Half of the Irish public didn’t vote in the European or local elections in 2019, despite polling suggesting over 80% of the public will vote in June.

By Muiris O'Cearbhaill

NEW DATA HAS found that Ireland’s voter turnout in all elections is well below the average for EU member states.

An investigation into the voter abstention rates across the EU has found Irish voters are less likely to vote in local, European and even general elections.

The results of the investigation comes after polling by The Journal/Ireland Thinks found that 83% of Irish voters said they are “very likely” to vote in the upcoming European elections.

However, data collected by journalists in the European Data Journalism Network (EDJNet) reflects that Ireland’s absent voter rates are much higher compared to many member states in the European Union.

Over half (50.3%) of the Irish electorate did not vote in the last European elections in June 2019 while the average total percentage of voters who did not turn up within the EU27 was 47.5%.
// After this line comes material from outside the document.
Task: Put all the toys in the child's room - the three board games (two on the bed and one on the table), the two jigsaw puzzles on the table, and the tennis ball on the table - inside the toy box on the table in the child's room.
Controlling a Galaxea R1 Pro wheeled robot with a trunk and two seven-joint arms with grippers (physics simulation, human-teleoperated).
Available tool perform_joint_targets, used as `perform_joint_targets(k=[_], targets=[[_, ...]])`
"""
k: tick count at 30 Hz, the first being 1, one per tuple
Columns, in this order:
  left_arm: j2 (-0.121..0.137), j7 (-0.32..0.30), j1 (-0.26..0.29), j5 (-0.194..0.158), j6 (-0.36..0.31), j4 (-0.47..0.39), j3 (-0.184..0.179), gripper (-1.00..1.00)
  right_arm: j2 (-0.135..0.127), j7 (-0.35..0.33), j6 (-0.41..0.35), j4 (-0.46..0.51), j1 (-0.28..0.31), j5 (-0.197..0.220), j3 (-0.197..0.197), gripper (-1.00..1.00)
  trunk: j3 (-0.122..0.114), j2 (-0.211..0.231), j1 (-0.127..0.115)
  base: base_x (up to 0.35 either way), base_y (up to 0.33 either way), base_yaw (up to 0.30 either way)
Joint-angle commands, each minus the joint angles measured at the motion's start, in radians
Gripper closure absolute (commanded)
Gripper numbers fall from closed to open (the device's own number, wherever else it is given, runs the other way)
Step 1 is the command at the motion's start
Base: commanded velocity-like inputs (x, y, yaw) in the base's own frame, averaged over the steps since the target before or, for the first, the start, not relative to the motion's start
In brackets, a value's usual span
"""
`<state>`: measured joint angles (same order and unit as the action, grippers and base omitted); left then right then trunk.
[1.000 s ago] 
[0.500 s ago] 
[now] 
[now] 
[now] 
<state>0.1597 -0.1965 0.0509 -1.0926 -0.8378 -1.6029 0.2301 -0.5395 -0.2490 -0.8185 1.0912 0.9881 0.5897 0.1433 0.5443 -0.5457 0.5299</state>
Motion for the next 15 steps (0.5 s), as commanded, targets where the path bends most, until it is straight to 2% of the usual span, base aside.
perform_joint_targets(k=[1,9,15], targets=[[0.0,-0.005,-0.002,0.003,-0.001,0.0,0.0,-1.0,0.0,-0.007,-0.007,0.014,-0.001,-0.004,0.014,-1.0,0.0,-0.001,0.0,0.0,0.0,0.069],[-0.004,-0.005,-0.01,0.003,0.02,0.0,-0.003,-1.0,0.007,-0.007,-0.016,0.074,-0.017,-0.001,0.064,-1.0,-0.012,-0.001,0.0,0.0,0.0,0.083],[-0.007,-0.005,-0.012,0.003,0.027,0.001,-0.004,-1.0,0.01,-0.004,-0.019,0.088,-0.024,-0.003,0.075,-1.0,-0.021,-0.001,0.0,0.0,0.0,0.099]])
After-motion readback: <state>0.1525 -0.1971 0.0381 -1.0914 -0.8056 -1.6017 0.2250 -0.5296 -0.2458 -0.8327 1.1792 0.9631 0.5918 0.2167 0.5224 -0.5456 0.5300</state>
Noteworthy, the crowdfunded community-led investigative platform from The Journal, supports independent and impactful public interest journalism.
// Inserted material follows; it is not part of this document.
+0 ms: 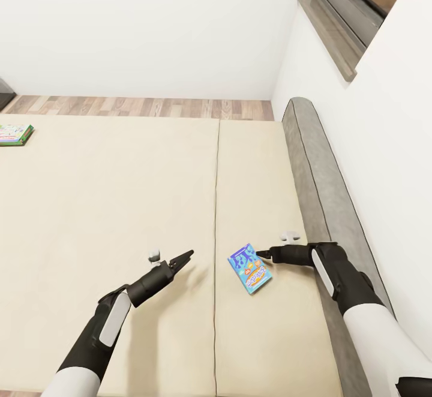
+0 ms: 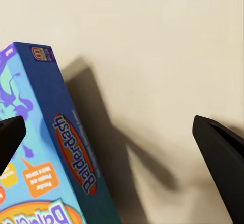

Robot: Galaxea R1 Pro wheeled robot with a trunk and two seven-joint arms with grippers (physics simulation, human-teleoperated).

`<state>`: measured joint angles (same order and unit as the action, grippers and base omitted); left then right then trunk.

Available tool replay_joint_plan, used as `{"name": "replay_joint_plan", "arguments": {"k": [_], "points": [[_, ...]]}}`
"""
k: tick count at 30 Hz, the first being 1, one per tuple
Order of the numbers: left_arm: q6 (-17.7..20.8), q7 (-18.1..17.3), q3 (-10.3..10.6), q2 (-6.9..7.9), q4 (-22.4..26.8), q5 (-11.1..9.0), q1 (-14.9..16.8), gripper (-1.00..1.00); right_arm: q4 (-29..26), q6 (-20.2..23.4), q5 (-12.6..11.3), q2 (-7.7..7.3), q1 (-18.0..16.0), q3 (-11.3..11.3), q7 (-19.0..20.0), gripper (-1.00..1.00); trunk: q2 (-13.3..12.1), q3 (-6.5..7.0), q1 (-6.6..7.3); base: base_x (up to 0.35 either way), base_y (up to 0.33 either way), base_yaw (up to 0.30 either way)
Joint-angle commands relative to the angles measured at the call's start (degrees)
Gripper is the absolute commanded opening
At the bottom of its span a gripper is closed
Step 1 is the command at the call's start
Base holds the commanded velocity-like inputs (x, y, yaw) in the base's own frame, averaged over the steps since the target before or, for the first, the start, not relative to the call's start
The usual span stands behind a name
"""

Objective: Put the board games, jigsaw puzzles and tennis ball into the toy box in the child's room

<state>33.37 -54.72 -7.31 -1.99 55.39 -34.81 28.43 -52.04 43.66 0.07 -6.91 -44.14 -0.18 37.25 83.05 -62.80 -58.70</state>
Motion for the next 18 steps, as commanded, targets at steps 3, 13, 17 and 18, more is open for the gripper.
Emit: {"name": "replay_joint_plan", "arguments": {"k": [3, 13, 17, 18], "points": [[0.4, -0.1, -0.1, -0.05, 0.0, -0.1, 0.0, 1.00, 0.5, 0.3, -0.2, 0.02, 0.0, 0.1, 0.1, 1.00, 0.0, -0.04, -0.02, 0.000, 0.000, 0.000], [0.3, -0.2, -0.2, 0.03, 0.0, -0.4, 0.0, 1.00, 0.5, 0.3, -0.2, 0.04, 0.0, 0.2, 0.1, 1.00, 0.0, -0.04, -0.02, 0.000, 0.000, 0.000], [0.3, -0.2, -0.2, 0.04, 0.0, -0.5, 0.0, 1.00, 0.5, 0.4, -0.2, 0.05, 0.0, 0.3, 0.1, 1.00, 0.0, -0.04, -0.02, 0.000, 0.000, 0.000], [0.3, -0.2, -0.2, 0.04, 0.0, -0.5, 0.0, 1.00, 0.5, 0.4, -0.2, 0.05, 0.0, 0.3, 0.1, 1.00, 0.0, -0.04, -0.02, 0.000, 0.000, 0.000]]}}
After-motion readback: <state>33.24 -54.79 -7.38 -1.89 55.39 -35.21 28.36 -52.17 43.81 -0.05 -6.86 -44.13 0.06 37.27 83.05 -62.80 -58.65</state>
High rates of non-voters in EU elections

Data collected by Portuguese digital magazine DIVERGENTE and EDJNet, of which The Journal’s crowdfunded investigative platform Noteworthy is a member, showed that the turnout of European elections is much worse compared to elections for local or national government.
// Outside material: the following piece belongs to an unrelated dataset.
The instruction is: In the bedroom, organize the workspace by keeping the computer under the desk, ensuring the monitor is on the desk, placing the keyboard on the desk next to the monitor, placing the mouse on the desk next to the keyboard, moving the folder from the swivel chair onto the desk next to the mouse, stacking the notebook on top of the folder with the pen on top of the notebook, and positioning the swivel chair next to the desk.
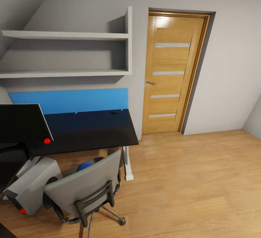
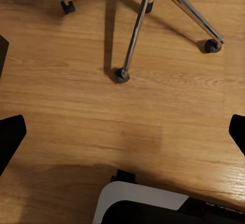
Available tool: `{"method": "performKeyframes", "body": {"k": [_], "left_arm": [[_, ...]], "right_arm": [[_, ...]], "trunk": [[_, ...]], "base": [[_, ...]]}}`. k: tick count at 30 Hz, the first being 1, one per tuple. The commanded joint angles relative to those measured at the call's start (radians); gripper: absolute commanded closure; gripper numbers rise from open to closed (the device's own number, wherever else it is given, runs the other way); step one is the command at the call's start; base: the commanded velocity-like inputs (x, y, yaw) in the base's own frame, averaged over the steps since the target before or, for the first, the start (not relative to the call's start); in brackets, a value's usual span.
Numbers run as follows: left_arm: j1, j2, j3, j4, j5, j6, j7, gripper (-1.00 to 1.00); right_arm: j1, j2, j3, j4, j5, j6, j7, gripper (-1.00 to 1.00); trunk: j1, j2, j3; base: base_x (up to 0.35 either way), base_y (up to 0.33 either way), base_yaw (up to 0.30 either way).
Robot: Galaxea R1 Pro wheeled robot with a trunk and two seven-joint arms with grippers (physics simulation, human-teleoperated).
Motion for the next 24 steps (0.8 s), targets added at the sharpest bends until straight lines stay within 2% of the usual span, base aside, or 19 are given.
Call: {"method": "performKeyframes", "body": {"k": [1, 4, 7, 10, 24], "left_arm": [[0.000, 0.000, -0.004, -0.001, 0.009, -0.002, 0.001, -1.00], [0.000, -0.001, -0.004, -0.001, 0.009, -0.001, 0.001, -1.00], [0.000, -0.002, -0.005, -0.001, 0.008, -0.001, 0.000, -1.00], [0.000, -0.004, -0.010, -0.001, 0.005, -0.001, -0.002, -1.00], [0.000, -0.009, -0.017, 0.001, 0.001, -0.001, -0.004, -1.00]], "right_arm": [[0.000, 0.000, -0.001, -0.008, -0.003, -0.003, -0.001, -1.00], [0.000, -0.002, -0.001, -0.028, -0.025, -0.003, -0.001, -1.00], [0.000, -0.003, -0.002, -0.038, -0.064, -0.005, -0.001, -1.00], [0.000, -0.003, -0.002, -0.042, -0.081, -0.006, 0.000, -1.00], [0.000, -0.001, 0.005, -0.037, -0.080, -0.046, 0.000, -1.00]], "trunk": [[0.000, -0.001, -0.001], [0.000, -0.001, -0.001], [0.000, -0.001, -0.001], [0.000, -0.001, -0.001], [0.000, -0.001, -0.001]], "base": [[0.000, 0.000, 0.000], [0.039, 0.000, -0.061], [0.180, 0.000, -0.177], [0.193, 0.000, -0.230], [0.017, 0.000, -0.258]]}}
The investigative team analysed the demographics and socioeconomic profiles of non-voters across the 27 EU member states. 

As part of the group’s conclusions, it was found that in most EU countries, over half the electorate did not vote for Members of the European Parliament (MEPs) in the 2019 elections. The group noted that The Netherlands was the only founding member state to have more than half of voters not turn up.

Slovakia had the worst turnout of all member states, with an absent voter rate of 77% while Belgium performed best with the lowest absentee rate of just 11%. It was noted, however, that Belgium has compulsory voting laws.

Mixed results for compulsory voting 

Among the states in the EU with compulsory voting in the European elections, the investigation found just two of them had non-voter rates of under 20% – Belgium and Luxembourg.

The three remaining states – Greece, Cyprus and Bulgaria – all had high absent voter rates of 41.3%, 55% and 66.7%, respectively.

Even in general elections, Ireland had higher rates of absent voters compared to the EU average, ranking at 37.3%, over five percentage points higher than the EU.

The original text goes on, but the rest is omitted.